Task requirements:
Restate every line of the material below word for word, skipping the images.

+---+

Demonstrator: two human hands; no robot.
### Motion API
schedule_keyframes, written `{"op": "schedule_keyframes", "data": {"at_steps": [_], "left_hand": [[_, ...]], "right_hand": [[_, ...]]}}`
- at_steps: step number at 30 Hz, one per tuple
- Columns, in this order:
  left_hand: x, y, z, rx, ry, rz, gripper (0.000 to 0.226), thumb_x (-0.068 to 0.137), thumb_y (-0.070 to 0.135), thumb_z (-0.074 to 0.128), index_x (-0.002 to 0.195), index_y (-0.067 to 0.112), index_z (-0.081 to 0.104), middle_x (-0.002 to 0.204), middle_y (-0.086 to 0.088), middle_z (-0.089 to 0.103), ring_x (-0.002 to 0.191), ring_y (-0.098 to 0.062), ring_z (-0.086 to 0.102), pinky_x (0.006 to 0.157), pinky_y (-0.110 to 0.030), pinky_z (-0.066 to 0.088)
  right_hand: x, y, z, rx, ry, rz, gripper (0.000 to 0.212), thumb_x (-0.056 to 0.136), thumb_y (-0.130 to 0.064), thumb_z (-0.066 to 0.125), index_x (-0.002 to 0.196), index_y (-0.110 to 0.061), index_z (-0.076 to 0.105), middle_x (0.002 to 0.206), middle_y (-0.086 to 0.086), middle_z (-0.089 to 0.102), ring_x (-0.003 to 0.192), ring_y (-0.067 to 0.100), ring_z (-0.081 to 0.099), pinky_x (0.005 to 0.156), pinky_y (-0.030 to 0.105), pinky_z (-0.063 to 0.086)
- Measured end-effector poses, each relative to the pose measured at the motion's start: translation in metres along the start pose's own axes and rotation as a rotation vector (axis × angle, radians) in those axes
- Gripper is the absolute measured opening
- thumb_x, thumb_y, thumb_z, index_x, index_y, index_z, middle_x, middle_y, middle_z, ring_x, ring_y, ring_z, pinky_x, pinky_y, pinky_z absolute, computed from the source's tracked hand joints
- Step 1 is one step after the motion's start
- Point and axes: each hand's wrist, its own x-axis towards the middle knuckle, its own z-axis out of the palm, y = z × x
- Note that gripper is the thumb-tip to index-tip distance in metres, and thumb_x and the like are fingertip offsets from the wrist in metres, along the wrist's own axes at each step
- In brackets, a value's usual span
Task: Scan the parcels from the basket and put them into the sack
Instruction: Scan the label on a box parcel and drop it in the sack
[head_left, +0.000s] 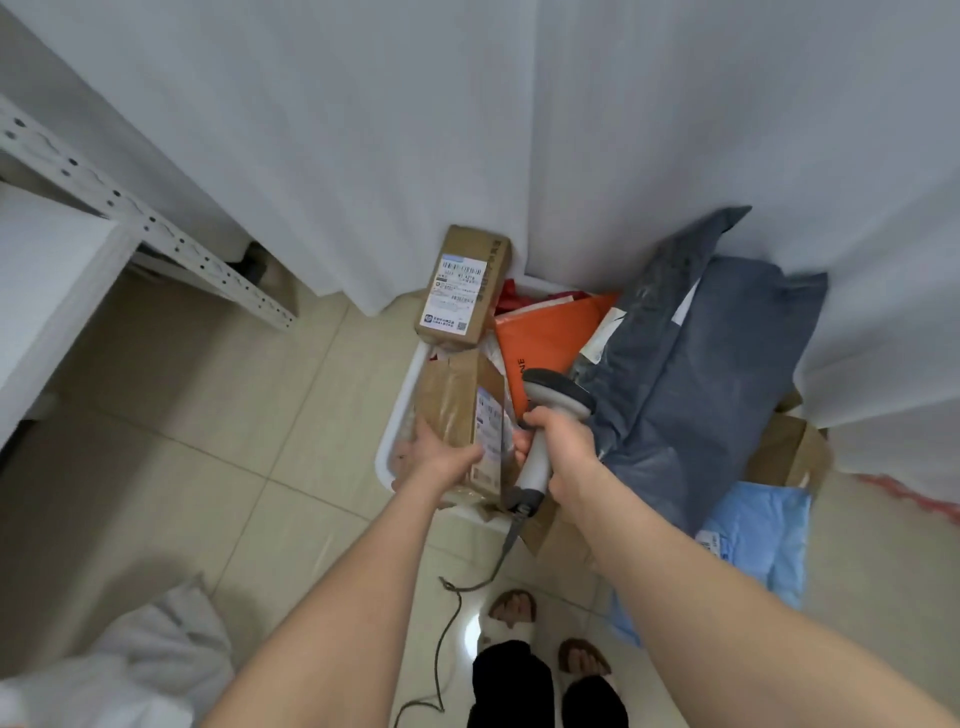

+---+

Exercise answer:
Demonstrator: two human hands; no robot.
### Motion API
schedule_keyframes, written `{"op": "schedule_keyframes", "data": {"at_steps": [_], "left_hand": [[_, ...]], "right_hand": [[_, ...]]}}`
- at_steps: step number at 30 Hz, one per tuple
- Columns, in this order:
  left_hand: x, y, z, rx, ry, rz, gripper (0.000 to 0.226), thumb_x (-0.068 to 0.137), thumb_y (-0.070 to 0.135), thumb_z (-0.074 to 0.128), index_x (-0.002 to 0.195), index_y (-0.067 to 0.112), index_z (-0.081 to 0.104), middle_x (-0.002 to 0.204), middle_y (-0.086 to 0.088), middle_z (-0.089 to 0.103), ring_x (-0.002 to 0.191), ring_y (-0.098 to 0.062), ring_z (-0.086 to 0.102), pinky_x (0.006 to 0.157), pinky_y (-0.110 to 0.030), pinky_z (-0.066 to 0.088)
  right_hand: x, y, z, rx, ry, rz, gripper (0.000 to 0.212), thumb_x (-0.056 to 0.136), thumb_y (-0.130 to 0.064), thumb_z (-0.066 to 0.125), index_x (-0.002 to 0.196), index_y (-0.110 to 0.061), index_z (-0.076 to 0.105), middle_x (0.002 to 0.206), middle_y (-0.086 to 0.086), middle_z (-0.089 to 0.102), ring_x (-0.003 to 0.192), ring_y (-0.067 to 0.100), ring_z (-0.081 to 0.099), pinky_x (0.005 to 0.156), pinky_y (-0.030 to 0.105), pinky_z (-0.063 to 0.086)
- Measured end-effector poses, each relative to the pose measured at the motion's start: translation in metres along the start pose's own axes and rotation as a rotation vector (axis × angle, radians) in those axes
- Gripper is the absolute measured opening
- thumb_x, thumb_y, thumb_z, index_x, index_y, index_z, middle_x, middle_y, middle_z, ring_x, ring_y, ring_z, pinky_x, pinky_y, pinky_z absolute, computed from the source's tracked hand joints
- Step 1 is one step after the motion's start
- Point and axes: each hand's wrist, its own x-axis towards the middle knuckle, its own z-axis out of the palm, y = z × x
- Note that gripper is the thumb-tip to index-tip distance in metres, and thumb_x and the like are fingertip offsets from the wrist in metres, along the wrist's own axes at each step
- In brackets, a value's usual span
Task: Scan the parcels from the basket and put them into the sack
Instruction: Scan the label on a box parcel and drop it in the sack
[head_left, +0.000s] 

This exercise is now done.